Looks like the final launches of the year have been postponed, so we're at the end of December Launch Madness.

We need to update the medal table to see who got the gold....thinking it was still China?
If you count Antares as a "U.S." launch, China and the U.S. both performed 22 launches during 2016.  The U.S.  had 22 orbital successes, China 20.  Russia had 19 attempts with 18 successes.  This is the first time that China surpassed Russia in launch attempts during a calendar year, I believe.

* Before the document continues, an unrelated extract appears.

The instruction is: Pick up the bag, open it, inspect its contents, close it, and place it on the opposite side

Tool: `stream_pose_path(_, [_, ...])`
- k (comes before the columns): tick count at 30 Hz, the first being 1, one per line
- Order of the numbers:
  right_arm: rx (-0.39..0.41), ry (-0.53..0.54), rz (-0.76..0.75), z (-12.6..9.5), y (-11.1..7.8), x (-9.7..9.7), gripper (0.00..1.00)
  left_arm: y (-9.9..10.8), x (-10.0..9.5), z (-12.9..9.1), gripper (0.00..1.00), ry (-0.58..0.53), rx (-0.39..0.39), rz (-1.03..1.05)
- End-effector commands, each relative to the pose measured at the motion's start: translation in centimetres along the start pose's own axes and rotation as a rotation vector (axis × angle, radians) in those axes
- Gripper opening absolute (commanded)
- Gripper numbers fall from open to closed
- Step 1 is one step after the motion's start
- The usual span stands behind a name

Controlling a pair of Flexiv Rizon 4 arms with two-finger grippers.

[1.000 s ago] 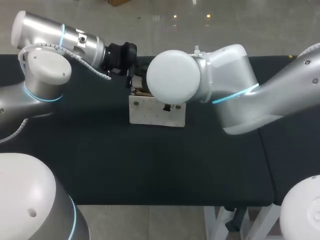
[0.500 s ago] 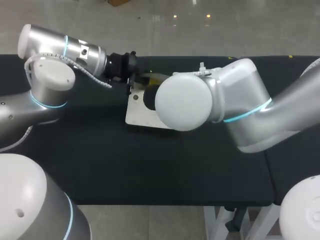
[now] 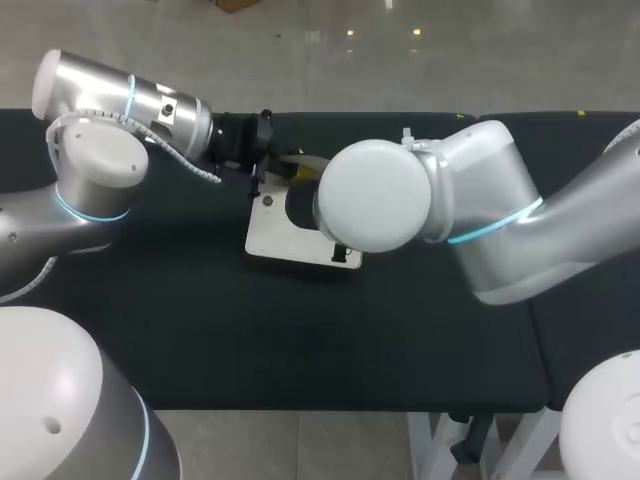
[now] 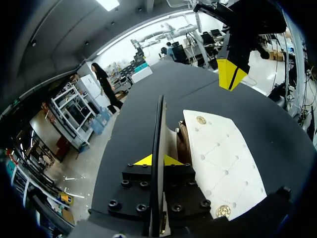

Cape Canaveral hosted 18 orbital launch attempts (including Pegasus), all successful (the Falcon 9 explosion not occurring during an actual launch try).  Kourou and Baikonur both handled 11 launches.  All of Kourou's were successful.  One of Baikonur's failed.  I'm not sure if Kourou had ever previously beat Baikonur in terms of orbital launch successes during a calendar year.

The U.S. and Russia each performed one launch beyond Earth orbit, the only such launches performed in 2016 (or, for that matter, 2015 considering that DSCOVR was launched into an initial elliptical Earth orbit, from which it moved itself to L1).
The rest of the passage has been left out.